Authors: Sewon Min Victor Zhong, Richard Socher, Caiming Xiong (Salesforce) – ACL 2018


  • Successful neural QA models build codependent representation of the document and question.
  • Learning the full context over the document is challenging and inefficient
  • They are prone to errors given adverserial inputs
  • The authors present a QA systems that is scalable to large documents. They do so using a sentence selector module that selects a few sentences that are relevant to the query. They also show on the SQuAD-Adverserial dataset that their method is more rebust compared to the previous methods.


  • The authors conduct human analysis and observe that 88% of the examples in TriviaQA are answerable given the full document and out of those, 95% are answerable using 1 or two sentences.
  • The proposed model consists of a sentence selector and a QA model
  • The sentence selector scores each sentence with respect to the query.

First the encoder computes:
$D$: sentence embeddings
$Q$: question embedding
$D^q$: question-aware sentence embeddings
$D_i^q = \sum(\alpha_{i,j}Q_j) $ # $D_i$ is the hidden state of the $i_{th}$ word in the sentence embedding $\alpha_i = \mathrm{softmax}(D_iW_1Q) $

$D^{enc} = RNN([D_i;D_i^q])$ $Q^{enc} = RNN([Q_u])$

Computes the score for the sentence by calculating bilinear similarities between sentence encodings and question encodings.

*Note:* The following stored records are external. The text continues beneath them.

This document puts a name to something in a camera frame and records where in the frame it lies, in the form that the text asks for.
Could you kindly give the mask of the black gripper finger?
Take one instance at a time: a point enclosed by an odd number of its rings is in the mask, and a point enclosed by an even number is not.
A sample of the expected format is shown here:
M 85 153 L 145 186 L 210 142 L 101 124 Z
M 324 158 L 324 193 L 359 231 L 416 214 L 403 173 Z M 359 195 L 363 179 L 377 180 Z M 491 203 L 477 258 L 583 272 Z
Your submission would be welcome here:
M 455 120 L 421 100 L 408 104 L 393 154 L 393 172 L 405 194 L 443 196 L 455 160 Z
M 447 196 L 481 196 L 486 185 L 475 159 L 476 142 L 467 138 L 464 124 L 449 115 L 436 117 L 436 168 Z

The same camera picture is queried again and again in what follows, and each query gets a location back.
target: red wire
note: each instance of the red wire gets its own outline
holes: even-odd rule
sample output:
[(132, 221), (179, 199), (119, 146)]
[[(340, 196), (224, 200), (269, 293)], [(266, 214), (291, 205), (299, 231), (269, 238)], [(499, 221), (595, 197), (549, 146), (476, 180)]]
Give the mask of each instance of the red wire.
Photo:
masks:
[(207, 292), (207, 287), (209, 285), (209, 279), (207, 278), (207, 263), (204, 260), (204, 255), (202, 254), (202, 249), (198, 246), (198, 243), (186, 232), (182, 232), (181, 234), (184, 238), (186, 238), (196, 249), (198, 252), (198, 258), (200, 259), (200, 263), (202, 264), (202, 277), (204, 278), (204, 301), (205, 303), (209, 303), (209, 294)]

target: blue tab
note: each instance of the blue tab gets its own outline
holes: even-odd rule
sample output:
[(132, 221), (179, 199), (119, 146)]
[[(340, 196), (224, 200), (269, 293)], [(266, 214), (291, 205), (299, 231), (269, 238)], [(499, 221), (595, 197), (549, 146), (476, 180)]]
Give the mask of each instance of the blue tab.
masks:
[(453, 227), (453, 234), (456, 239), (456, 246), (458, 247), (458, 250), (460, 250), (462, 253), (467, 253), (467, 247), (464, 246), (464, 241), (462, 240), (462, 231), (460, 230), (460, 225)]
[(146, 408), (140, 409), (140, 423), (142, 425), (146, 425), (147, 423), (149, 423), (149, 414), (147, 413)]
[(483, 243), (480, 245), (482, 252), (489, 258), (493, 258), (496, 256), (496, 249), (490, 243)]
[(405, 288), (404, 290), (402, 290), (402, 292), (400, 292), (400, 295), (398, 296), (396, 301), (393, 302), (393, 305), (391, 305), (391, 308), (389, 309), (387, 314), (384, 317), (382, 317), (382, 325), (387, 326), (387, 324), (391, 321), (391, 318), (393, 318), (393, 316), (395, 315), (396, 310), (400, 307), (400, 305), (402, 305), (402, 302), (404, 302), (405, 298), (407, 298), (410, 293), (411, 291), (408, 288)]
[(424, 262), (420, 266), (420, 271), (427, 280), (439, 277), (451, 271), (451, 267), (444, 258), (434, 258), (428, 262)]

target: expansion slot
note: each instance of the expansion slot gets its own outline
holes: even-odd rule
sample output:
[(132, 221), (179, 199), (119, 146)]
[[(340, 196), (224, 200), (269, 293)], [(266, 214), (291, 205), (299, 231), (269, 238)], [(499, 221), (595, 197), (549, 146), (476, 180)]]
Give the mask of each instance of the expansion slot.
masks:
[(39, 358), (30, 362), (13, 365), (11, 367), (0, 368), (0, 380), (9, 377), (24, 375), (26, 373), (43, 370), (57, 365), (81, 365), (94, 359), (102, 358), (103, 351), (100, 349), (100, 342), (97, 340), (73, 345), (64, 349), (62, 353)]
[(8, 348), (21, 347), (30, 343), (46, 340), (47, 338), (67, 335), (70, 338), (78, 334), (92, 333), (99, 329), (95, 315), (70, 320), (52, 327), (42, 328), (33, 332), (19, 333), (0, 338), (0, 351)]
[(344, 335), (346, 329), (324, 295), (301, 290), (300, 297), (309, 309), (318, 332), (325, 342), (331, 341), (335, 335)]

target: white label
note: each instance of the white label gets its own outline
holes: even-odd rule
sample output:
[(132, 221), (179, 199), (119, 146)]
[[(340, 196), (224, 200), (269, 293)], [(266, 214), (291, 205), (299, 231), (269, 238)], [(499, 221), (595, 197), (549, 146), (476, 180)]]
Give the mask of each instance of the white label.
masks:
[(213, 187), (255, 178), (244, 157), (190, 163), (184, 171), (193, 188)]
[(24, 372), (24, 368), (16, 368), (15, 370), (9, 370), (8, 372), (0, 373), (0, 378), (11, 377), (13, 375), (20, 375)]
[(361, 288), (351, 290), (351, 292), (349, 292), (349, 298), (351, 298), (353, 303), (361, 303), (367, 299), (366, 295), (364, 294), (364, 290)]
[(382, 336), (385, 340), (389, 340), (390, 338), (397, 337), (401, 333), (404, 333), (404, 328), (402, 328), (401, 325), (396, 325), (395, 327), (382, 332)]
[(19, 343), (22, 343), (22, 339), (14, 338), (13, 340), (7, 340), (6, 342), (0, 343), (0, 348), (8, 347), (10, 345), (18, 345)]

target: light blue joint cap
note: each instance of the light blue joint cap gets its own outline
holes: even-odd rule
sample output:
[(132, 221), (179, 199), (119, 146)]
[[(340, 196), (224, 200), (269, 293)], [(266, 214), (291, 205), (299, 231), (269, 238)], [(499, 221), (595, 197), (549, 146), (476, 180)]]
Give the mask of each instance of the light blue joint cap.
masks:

To get a single hidden representation of the question they use a weighted sum according to the following:

$\beta = \mathrm{softmax}(w^T Q_{enc})$      # weights for each query word hidden state
$q^{enc} = \sum(\beta_j Q_j)$      # A hidden layer size vector representing the query
$h_i = D^{enc}_i W_2 q^{enc}$       # how similar each sentence is to the query
$\tilde{h} = \max{h_1, …, h_L}$      # the most similar sentence
$\mathrm{score} = W_3^T h$ where $W_3 \in R^{h \times 2}$      # each dimension in score means that the question is answerable or non-answerable given the sentence


  • The modeling contribution does not seem to be strong enough for a full paper. Basically, the main contribution seems to be just adding a sentence selector module and using a previous q/a model.
  • A simple TF-IDF model works very close to the proposed sentence selection component. It is not clear why the speedups of TF-IDF sentence selection is very similar to the proposed sentence selector. TF-IDF is completely unsupervised and must be much faster than the proposed model.